Would you work out how many lines below include the word "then"? Only that number is wanted.

↓↓↓

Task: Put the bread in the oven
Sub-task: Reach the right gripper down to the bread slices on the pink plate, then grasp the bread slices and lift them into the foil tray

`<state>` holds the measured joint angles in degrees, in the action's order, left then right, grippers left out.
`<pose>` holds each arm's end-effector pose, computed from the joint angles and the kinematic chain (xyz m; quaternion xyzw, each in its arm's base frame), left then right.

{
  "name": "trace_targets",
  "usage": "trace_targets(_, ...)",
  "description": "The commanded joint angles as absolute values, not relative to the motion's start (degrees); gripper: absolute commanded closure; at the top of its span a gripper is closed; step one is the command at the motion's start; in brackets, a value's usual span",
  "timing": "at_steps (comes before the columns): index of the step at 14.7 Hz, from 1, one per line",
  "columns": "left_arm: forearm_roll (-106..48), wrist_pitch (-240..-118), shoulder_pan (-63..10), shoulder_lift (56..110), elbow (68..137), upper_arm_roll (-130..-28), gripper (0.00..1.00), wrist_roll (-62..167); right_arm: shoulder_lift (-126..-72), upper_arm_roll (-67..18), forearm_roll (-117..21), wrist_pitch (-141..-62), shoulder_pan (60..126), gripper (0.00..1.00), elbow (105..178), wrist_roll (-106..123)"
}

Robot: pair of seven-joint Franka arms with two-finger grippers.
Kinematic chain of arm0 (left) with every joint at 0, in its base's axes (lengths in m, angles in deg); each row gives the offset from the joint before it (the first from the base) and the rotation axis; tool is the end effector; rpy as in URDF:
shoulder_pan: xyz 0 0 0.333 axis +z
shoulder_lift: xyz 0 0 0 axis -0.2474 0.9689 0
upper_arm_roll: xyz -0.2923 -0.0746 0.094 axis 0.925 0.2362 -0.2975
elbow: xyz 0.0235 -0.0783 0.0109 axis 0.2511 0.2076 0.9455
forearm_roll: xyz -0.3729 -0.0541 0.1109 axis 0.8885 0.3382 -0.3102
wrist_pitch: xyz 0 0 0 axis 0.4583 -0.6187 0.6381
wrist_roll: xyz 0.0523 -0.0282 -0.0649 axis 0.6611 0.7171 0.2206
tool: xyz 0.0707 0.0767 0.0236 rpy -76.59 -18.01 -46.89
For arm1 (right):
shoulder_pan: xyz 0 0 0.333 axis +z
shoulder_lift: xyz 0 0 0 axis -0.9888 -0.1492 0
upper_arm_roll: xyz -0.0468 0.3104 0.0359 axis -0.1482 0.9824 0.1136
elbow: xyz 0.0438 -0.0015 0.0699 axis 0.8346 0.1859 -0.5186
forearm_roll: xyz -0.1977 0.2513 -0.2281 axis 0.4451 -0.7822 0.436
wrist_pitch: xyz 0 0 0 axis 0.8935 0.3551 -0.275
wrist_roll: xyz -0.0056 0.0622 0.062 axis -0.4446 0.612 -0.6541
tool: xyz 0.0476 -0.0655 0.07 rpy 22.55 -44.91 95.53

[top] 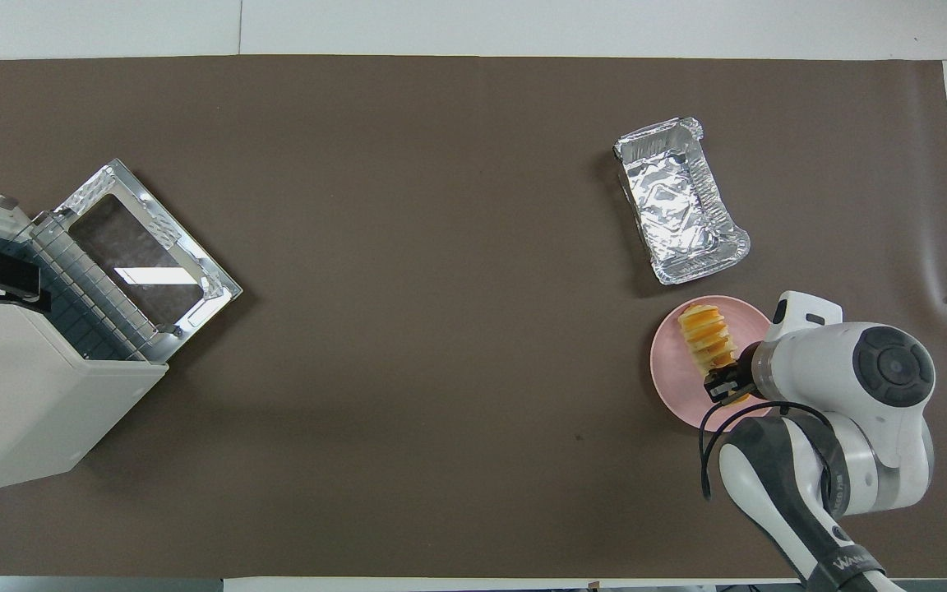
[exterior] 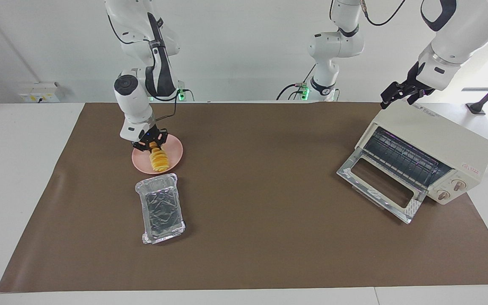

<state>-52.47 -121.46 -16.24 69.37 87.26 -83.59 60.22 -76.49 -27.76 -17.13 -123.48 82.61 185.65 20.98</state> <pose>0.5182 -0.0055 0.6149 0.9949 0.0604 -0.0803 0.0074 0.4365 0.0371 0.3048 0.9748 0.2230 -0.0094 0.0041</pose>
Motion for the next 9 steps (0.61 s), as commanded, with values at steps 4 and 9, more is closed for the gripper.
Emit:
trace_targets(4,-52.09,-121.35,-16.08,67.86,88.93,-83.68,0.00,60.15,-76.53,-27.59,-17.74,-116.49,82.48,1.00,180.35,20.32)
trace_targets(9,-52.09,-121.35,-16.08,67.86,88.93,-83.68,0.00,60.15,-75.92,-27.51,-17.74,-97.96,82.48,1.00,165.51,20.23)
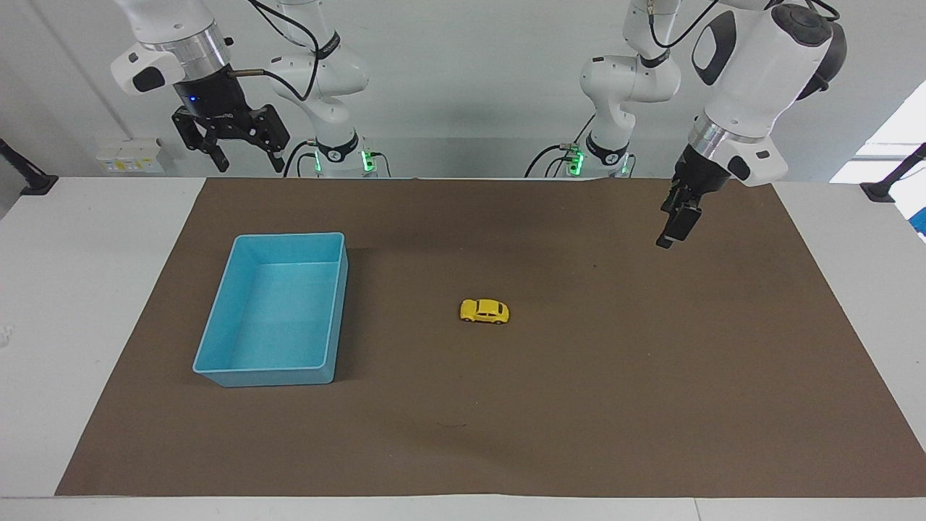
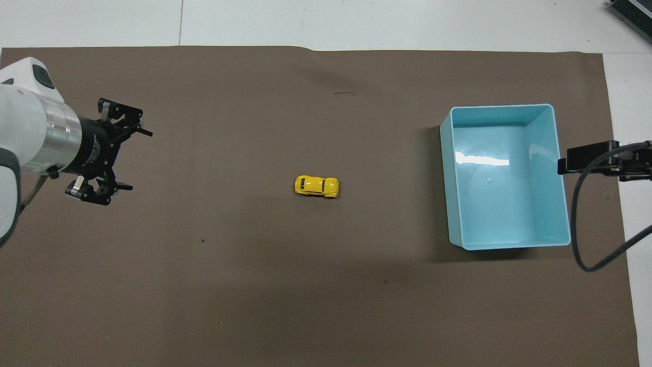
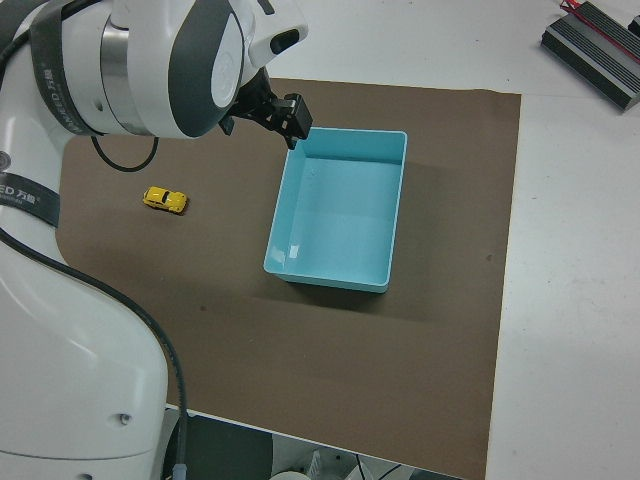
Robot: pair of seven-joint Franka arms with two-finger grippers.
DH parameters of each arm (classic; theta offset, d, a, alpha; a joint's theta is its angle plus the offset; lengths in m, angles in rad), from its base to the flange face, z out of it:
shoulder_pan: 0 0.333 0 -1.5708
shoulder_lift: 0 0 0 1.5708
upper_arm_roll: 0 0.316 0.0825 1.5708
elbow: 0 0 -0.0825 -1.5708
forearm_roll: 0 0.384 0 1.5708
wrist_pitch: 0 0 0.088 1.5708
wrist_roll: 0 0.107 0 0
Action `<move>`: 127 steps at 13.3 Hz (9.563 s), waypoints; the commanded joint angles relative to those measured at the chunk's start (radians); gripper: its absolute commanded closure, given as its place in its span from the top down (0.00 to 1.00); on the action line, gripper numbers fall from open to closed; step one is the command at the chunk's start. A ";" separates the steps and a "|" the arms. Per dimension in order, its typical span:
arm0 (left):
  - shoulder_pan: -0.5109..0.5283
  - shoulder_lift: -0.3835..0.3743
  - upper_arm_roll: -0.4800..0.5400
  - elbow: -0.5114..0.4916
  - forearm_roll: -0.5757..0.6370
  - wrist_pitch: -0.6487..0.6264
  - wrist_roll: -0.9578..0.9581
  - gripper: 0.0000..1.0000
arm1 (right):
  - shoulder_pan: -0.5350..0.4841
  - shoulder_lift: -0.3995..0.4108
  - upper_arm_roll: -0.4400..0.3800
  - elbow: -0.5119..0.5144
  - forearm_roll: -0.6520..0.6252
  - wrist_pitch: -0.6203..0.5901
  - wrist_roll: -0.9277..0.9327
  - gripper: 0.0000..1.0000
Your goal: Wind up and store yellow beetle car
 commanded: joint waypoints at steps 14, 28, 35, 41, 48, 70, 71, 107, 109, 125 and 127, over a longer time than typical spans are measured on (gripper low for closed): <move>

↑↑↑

Problem solution
3